I think your experiment with global paging just corraborate that the
latency is caused by TLB misses. I measured TLB misses (and especially STLB
misses) in other experiments but not in this one. I will run some more
experiments, specifically to test how AMD behaves.
I should note this is a byproduct of a study I did, and it is not as if I was
looking for strange behaviors (no more validation papers for me!).
The strangest thing is that on bare-metal I don’t see this phenomenon - I doubt
it is a CPU “feature”. Once we understand it, the very least it may affect
the recommended value of “tlb_single_page_flush_ceiling”, that controls when
the kernel performs full TLB flush vs. selective flushes.
Nadav
Paolo Bonzini <pbonzini@redhat.com> wrote:
> On 14/05/2016 11:35, Nadav Amit wrote:
>> I encountered a strange phenomenum and I would appreciate your sanity check
>> and opinion. It looks as if 'invlpg' that runs in a VM causes a very broad
>> flush.
>>
>> I created a small kvm-unit-test (below) to show what I talk about.
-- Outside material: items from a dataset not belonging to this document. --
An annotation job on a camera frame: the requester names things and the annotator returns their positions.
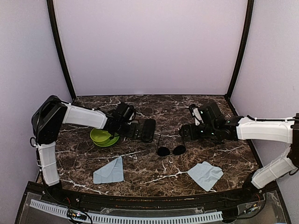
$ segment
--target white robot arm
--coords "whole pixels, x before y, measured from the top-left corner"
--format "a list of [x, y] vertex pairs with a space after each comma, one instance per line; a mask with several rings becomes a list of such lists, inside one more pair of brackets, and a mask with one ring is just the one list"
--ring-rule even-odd
[[216, 138], [227, 140], [273, 140], [291, 144], [278, 158], [249, 176], [243, 188], [261, 189], [273, 180], [299, 168], [299, 114], [284, 119], [257, 119], [234, 116], [225, 119], [215, 102], [189, 107], [195, 123], [183, 125], [184, 140]]
[[48, 186], [59, 183], [56, 166], [55, 145], [62, 124], [90, 126], [97, 129], [123, 134], [133, 138], [136, 124], [130, 122], [135, 117], [133, 106], [120, 103], [111, 114], [99, 110], [87, 109], [61, 101], [50, 96], [33, 115], [31, 123], [36, 138], [38, 166]]

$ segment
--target bowl
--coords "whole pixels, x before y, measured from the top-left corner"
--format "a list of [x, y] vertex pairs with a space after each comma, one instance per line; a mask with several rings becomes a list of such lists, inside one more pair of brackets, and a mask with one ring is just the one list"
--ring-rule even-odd
[[110, 141], [111, 134], [108, 131], [103, 131], [101, 129], [92, 129], [90, 132], [90, 138], [97, 145], [105, 145]]

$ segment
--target marble table
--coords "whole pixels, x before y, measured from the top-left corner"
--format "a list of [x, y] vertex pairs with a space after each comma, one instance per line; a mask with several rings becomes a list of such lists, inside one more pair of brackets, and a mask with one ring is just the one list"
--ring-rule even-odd
[[[220, 110], [232, 116], [223, 96], [142, 95], [78, 97], [75, 104], [109, 111], [120, 102], [133, 105], [136, 119], [157, 122], [152, 143], [142, 143], [121, 137], [107, 148], [98, 147], [90, 139], [92, 128], [63, 125], [56, 146], [57, 169], [64, 189], [112, 196], [191, 196], [206, 193], [187, 174], [197, 163], [207, 161], [222, 168], [224, 175], [212, 191], [220, 192], [242, 187], [249, 173], [258, 168], [246, 141], [225, 141], [217, 145], [209, 140], [186, 142], [187, 152], [180, 156], [159, 157], [156, 147], [160, 132], [160, 146], [170, 150], [181, 145], [178, 129], [193, 123], [188, 106], [217, 102]], [[93, 172], [118, 156], [123, 158], [124, 181], [93, 184]]]

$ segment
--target black frame post
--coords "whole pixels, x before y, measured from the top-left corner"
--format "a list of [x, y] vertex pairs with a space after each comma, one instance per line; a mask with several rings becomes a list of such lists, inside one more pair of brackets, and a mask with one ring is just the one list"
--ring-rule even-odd
[[235, 84], [237, 82], [240, 67], [241, 67], [241, 64], [242, 64], [242, 60], [243, 60], [243, 56], [244, 56], [244, 52], [245, 52], [245, 48], [246, 48], [246, 43], [247, 43], [247, 38], [248, 38], [248, 34], [249, 34], [249, 28], [250, 28], [251, 17], [252, 17], [252, 12], [253, 12], [253, 5], [254, 5], [254, 0], [248, 0], [246, 16], [245, 16], [245, 22], [244, 22], [244, 28], [243, 28], [240, 47], [239, 47], [239, 52], [238, 52], [237, 60], [235, 62], [235, 68], [234, 68], [234, 72], [233, 72], [233, 75], [232, 75], [232, 79], [230, 80], [230, 84], [229, 84], [229, 87], [228, 87], [228, 92], [226, 93], [226, 96], [229, 99], [233, 95]]
[[53, 33], [53, 37], [54, 37], [54, 41], [55, 41], [56, 50], [57, 50], [58, 58], [59, 58], [59, 61], [60, 61], [61, 69], [62, 69], [62, 72], [64, 74], [66, 85], [67, 85], [67, 88], [69, 89], [69, 93], [71, 95], [71, 98], [72, 98], [72, 100], [74, 100], [76, 98], [76, 93], [75, 93], [73, 84], [71, 83], [71, 77], [70, 77], [69, 71], [67, 69], [66, 61], [65, 61], [65, 58], [64, 58], [64, 52], [63, 52], [63, 49], [62, 49], [62, 44], [61, 44], [61, 41], [60, 41], [58, 26], [57, 26], [57, 22], [56, 22], [56, 16], [55, 16], [55, 9], [54, 9], [53, 0], [47, 0], [47, 5], [48, 5], [50, 23], [51, 23], [51, 27], [52, 27], [52, 33]]

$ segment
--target light blue napkin
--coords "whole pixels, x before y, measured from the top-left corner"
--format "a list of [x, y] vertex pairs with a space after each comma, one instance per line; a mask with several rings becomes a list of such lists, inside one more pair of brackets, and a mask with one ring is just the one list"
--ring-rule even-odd
[[209, 191], [223, 175], [220, 167], [208, 162], [196, 164], [187, 173], [205, 191]]
[[121, 156], [93, 173], [93, 183], [121, 182], [123, 179]]
The test
>> touches 50 pages, and then either: (1) runs full flush, (2) runs invlpg to
>> an arbitrary (other) address, or (3) runs memory barrier.
>>
>> It appears that the execution time of the test is indeed determined by TLB
>> misses, since the runtime of the memory barrier flavor is considerably lower.
>
> Did you check the performance counters? Another explanation is that
> there are no TLB misses, but CR3 writes are optimized in such a way
> that they do not incur TLB misses either. (Disclaimer: I didn't check
> the performance counters to prove the alternative theory ;)).
>
>> What I find strange is that if I compute the net access time for tests 1 & 2,
>> by deducing the time of the flushes, the time is almost identical. I am aware
>> that invlpg flushes the page-walk caches, but I would still expect the invlpg
>> flavor to run considerably faster than the full-flush flavor.
>
> That's interesting. I guess you're using EPT because I get very
> similar number on an Ivy Bridge laptop:
>
> with invlpg: 902,224,568
> with full flush: 880,103,513
> invlpg only 113,186,461
> full flushes only 100,236,620
> access net 104,454,125
> w/full flush net 779,866,893
> w/invlpg net 789,038,107
>
> (commas added for readability).
>
> Out of curiosity I tried making all pages global (patch after my
> signature). Both invlpg and write to CR3 become much faster, but
> invlpg now is faster than full flush, even though in theory it
> should be the opposite...
>
> with invlpg: 223,079,661
> with full flush: 294,280,788
> invlpg only 126,236,334
> full flushes only 107,614,525
> access net 90,830,503
> w/full flush net 186,666,263
> w/invlpg net 96,843,327
>
> Thanks for the interesting test!
>
> Paolo
>
> diff --git a/lib/x86/vm.c b/lib/x86/vm.c
> index 7ce7bbc..3b9b81a 100644
> --- a/lib/x86/vm.c
> +++ b/lib/x86/vm.c
> @@ -2,6 +2,7 @@
> #include "vm.h"
> #include "libcflat.h"
>
> +#define PTE_GLOBAL 256
> #define PAGE_SIZE 4096ul
> #ifdef __x86_64__
> #define LARGE_PAGE_SIZE (512 * PAGE_SIZE)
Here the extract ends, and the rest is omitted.